Data supplied:
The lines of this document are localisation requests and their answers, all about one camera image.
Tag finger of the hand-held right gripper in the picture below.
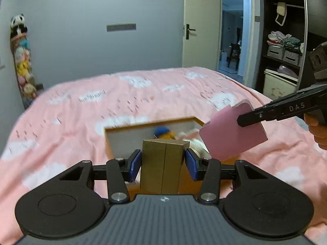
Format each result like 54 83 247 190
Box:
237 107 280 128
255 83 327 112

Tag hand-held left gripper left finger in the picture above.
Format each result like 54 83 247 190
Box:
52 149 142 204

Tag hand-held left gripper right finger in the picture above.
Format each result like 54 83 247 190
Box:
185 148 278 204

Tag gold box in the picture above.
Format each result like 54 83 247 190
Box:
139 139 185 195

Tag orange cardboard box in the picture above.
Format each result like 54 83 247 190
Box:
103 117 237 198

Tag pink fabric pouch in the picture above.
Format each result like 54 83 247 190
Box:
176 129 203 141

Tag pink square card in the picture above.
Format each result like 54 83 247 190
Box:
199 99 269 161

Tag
---
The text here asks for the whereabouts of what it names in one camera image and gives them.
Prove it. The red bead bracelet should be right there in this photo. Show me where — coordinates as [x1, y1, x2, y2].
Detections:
--
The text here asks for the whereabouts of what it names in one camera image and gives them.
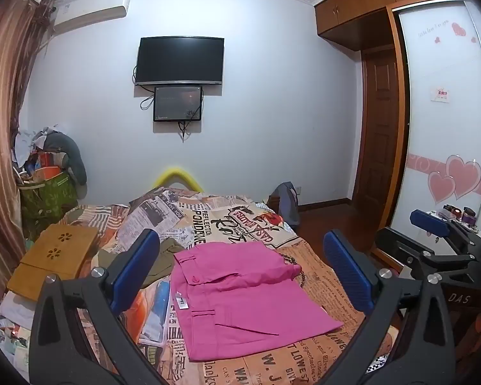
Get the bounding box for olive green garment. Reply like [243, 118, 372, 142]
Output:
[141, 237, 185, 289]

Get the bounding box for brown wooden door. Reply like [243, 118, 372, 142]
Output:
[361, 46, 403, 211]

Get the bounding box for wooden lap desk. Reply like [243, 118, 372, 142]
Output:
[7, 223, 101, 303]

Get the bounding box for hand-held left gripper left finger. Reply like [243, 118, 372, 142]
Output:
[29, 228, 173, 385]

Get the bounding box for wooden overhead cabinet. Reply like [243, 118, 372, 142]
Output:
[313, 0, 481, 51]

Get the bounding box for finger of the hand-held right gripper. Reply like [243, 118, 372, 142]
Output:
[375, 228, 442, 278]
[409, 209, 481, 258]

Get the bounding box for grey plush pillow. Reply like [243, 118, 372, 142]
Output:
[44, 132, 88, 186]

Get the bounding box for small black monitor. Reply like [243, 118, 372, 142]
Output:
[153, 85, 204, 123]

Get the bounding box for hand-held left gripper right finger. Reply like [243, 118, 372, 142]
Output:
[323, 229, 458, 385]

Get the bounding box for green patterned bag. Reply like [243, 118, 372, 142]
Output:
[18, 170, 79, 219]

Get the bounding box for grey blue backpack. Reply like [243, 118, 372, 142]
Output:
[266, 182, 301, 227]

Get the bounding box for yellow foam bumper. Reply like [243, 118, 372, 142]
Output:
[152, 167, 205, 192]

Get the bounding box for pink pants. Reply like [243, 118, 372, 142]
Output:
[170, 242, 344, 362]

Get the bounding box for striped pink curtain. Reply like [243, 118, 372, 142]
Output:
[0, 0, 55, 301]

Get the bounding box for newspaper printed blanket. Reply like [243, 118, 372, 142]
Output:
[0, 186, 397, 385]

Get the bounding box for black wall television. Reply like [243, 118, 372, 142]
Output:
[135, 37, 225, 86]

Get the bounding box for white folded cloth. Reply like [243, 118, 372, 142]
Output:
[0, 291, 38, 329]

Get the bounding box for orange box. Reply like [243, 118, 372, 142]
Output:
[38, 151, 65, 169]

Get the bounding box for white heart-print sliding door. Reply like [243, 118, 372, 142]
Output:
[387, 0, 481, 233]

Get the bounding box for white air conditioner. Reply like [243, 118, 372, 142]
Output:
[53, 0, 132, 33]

Task objective: Reproduce the lines of the entries above from the one with "Get the bounding box for grey plush" to the one with "Get the bounding box for white heart-print", both included, exactly and without any other line.

Answer to the exercise:
Get the bounding box for grey plush pillow. Reply like [243, 118, 372, 142]
Output:
[44, 132, 88, 186]

Get the bounding box for small black monitor. Reply like [243, 118, 372, 142]
Output:
[153, 85, 204, 123]

Get the bounding box for hand-held left gripper right finger. Reply like [243, 118, 372, 142]
Output:
[323, 229, 458, 385]

Get the bounding box for green patterned bag. Reply like [243, 118, 372, 142]
Output:
[18, 170, 79, 219]

Get the bounding box for grey blue backpack. Reply like [243, 118, 372, 142]
Output:
[266, 182, 301, 227]

Get the bounding box for yellow foam bumper. Reply like [243, 118, 372, 142]
Output:
[152, 167, 205, 192]

Get the bounding box for pink pants. Reply like [243, 118, 372, 142]
Output:
[170, 242, 344, 362]

Get the bounding box for striped pink curtain. Reply like [243, 118, 372, 142]
Output:
[0, 0, 55, 301]

Get the bounding box for newspaper printed blanket. Reply like [243, 118, 372, 142]
Output:
[0, 186, 397, 385]

Get the bounding box for black wall television. Reply like [243, 118, 372, 142]
Output:
[135, 37, 225, 86]

Get the bounding box for white folded cloth. Reply like [243, 118, 372, 142]
Output:
[0, 291, 38, 329]

Get the bounding box for orange box. Reply like [243, 118, 372, 142]
Output:
[38, 151, 65, 169]

Get the bounding box for white heart-print sliding door. Reply like [243, 118, 372, 142]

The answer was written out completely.